The Dorito Effect: The Surprising New Truth About Food and Flavor
The Dorito Effect added insightful perspective to my understanding of how food has changed in the past 50 years, filling in much needed missing pieces. The world around us shows what happens when chemistry and artificial flavouring outpace knowledge in farming and human health.
We obsess over the ultimate spice blend, and make them incredibly complex—but when it comes down to it, we’re trying to run from the fact that the food we’re trying to eat in the first place is bland. 50 years ago, recipes called for just salt and pepper. Was that because they were culinarily inferior? Hardly. Rather because the food didn’t need it. It tasted great on its own. In the past decades, agriculture has been optimizing for yield—and that comes with a cost. Taste was never part of the equation, and as a result flavour has diluted. Livestock are fed homogenous diets to the point they need supplements to survive, and vegetables boast up to 30% less minerals and vitamins than they did decades ago. Tomato taste like cartboard? No problem, dip it in some ranch dressing.
What is flavour?
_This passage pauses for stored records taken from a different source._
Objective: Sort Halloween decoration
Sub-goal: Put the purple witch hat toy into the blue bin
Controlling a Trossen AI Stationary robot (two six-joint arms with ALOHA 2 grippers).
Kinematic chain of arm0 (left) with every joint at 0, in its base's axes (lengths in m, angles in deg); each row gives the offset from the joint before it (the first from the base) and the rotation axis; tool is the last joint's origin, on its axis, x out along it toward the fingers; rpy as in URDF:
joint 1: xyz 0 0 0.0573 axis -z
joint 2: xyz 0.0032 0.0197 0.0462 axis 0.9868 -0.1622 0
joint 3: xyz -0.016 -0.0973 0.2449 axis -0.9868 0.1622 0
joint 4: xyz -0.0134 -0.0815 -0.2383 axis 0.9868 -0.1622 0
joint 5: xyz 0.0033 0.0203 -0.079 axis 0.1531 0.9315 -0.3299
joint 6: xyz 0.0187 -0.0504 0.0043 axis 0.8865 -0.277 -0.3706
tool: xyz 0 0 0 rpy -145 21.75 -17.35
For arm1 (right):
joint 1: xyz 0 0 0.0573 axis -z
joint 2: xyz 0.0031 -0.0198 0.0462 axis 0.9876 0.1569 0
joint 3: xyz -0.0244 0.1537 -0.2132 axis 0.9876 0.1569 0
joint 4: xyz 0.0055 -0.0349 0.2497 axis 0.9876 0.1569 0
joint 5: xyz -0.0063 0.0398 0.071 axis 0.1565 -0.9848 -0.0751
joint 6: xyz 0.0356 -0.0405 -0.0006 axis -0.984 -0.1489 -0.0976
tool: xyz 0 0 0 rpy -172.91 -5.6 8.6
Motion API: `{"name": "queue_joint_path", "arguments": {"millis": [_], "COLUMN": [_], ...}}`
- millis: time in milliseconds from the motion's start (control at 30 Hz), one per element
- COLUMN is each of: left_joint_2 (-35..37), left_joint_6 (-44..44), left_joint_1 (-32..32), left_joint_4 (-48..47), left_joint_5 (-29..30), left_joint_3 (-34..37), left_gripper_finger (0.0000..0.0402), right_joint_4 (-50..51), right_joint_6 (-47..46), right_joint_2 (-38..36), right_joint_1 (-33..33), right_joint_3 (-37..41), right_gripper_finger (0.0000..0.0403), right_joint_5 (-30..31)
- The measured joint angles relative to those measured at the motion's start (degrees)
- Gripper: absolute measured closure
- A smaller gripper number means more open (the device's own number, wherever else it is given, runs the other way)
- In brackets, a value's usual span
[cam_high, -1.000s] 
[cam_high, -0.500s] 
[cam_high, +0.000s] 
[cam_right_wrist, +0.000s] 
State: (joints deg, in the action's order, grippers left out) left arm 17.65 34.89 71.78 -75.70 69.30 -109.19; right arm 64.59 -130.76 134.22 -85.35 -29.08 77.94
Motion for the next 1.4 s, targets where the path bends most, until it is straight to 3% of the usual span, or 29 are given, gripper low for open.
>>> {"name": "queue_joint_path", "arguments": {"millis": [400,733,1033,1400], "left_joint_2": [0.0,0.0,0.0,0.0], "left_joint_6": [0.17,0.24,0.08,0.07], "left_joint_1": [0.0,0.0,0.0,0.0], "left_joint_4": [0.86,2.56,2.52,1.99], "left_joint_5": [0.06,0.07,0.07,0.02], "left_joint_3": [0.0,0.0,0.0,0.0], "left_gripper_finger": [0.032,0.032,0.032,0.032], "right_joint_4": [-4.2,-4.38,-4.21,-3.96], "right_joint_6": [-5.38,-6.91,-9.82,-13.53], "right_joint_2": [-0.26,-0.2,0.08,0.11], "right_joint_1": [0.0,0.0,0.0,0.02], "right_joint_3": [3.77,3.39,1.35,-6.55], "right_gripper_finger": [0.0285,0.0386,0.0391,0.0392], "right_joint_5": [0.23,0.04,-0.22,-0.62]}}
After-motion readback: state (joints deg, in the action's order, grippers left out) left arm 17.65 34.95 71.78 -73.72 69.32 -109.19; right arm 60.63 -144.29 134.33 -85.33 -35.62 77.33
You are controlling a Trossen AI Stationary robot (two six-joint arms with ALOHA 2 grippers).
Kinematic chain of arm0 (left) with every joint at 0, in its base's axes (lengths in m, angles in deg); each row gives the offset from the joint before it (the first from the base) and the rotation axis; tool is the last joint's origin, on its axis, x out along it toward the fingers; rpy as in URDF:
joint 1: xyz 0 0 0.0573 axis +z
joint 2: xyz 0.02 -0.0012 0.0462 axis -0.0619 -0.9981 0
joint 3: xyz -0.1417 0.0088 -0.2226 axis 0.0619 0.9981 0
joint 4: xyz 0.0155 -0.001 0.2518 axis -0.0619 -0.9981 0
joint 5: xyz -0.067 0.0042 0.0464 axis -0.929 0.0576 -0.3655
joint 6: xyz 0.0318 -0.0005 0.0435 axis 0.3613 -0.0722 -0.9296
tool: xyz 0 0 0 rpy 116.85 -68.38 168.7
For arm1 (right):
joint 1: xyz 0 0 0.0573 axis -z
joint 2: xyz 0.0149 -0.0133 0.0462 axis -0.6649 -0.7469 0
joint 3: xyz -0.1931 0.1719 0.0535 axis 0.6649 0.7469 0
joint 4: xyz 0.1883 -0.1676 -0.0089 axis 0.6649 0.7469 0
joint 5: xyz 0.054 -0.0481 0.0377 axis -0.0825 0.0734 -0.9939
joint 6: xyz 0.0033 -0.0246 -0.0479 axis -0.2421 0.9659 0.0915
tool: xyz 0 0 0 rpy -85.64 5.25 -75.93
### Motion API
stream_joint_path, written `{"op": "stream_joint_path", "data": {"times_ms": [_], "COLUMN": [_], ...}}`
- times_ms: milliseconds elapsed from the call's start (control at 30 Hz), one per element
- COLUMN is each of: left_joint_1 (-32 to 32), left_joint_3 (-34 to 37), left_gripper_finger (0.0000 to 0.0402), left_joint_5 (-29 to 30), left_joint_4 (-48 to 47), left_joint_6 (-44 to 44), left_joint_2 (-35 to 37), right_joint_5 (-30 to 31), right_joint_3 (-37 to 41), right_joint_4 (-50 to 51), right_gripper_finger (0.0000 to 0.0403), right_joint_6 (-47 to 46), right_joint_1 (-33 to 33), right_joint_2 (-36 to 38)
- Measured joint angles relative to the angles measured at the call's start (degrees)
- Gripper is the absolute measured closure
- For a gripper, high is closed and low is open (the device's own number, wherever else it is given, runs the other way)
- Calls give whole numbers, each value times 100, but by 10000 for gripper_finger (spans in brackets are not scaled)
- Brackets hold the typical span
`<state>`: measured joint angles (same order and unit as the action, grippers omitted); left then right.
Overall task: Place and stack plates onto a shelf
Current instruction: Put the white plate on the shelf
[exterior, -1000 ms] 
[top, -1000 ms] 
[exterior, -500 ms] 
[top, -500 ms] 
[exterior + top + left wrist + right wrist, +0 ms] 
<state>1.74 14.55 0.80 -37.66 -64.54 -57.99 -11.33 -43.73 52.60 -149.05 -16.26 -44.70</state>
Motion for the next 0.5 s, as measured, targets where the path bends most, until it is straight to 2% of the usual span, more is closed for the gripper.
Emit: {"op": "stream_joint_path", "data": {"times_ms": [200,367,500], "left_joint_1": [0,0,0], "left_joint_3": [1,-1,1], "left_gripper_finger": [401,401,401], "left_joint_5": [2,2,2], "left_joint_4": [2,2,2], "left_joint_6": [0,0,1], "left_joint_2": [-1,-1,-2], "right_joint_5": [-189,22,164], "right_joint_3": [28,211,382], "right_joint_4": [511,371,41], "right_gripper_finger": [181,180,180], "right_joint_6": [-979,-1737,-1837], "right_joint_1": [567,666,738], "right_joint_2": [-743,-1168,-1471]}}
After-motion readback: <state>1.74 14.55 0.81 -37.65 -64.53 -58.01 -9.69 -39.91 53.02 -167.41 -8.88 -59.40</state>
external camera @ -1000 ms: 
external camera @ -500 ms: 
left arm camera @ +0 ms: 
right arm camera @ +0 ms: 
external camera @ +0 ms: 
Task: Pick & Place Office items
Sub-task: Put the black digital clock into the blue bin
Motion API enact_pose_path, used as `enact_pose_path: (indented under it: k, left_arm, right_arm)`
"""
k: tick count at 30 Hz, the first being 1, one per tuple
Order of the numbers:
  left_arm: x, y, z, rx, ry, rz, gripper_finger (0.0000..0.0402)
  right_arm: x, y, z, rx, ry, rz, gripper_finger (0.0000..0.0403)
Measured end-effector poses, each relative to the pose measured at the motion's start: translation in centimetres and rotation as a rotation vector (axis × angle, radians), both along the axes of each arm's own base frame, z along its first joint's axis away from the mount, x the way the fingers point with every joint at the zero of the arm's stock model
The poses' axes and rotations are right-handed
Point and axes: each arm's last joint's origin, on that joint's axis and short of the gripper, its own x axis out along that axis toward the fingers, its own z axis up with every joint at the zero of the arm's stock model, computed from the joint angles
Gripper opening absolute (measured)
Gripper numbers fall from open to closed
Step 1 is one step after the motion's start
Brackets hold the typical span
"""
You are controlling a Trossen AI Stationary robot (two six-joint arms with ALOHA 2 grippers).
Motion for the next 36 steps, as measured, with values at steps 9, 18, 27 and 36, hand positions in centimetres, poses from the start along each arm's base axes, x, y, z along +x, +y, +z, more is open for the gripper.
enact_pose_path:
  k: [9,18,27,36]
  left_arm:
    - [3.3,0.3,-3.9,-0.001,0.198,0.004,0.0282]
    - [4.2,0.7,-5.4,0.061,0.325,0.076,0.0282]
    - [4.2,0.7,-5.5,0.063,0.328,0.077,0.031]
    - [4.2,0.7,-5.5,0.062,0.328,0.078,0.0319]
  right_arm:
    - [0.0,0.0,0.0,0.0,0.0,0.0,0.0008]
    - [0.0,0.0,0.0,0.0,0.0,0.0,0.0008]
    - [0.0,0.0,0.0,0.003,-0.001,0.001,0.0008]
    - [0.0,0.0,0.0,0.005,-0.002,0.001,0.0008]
It’s information about what we’re consuming. If you deplete a goat of phosphor and inject it into maple, it’ll associate the two. Put it on a phosphourus deficient diet for a while, and then offer them maple as a choice of food and they’ll garble it, even if it has no phosphor. All animals are incredibly efficient at eating the right foods to honour their nutritional requirements—when they’re callibrated. Now humans are consuming fats, cheap carbohydrates and sugars masked behind the tastes of fresh vegetables, tacos and strawberry when none of the secondary compounds making these healthy in the first place are present in reality. Yet, our brain starts to crave it. It’s not craving raw sugar, but flavoured sugar. The miscallibration of our natural flavour talent starts to fade, and we turn into carb-craving calorie zombies. Recallibrating this ability takes a long time, and is why it’s so easy to slip into bad habits. The author argue we don’t crave the sugar, but the flavour that’s added to the sugar. Flavour becomes a piece of information that this is filled with secondary compounds that are good for us. Imagine smelling something bad, or drinking sour milk. Blandness, on the other hand, is a strong signal that something shouldn’t be eaten—but when we diguise the blandness through flavouring, our brain’s natural system gets turned upside down. We start craving flavoured candies instead of apples and blueberries. Nutritionally rich foods satisfy us in a completely different way, causing us to be full in way less calories.
“Cooking is the easy part. The hardest thing about cooking is finding the right ingredients”.
The sad thing is, that we haven’t figured out how to provide high quality food at scale because we haven’t had the need to. Most seem completely fine with the current state, and how cheap it is. It’s up to us to vote with our money.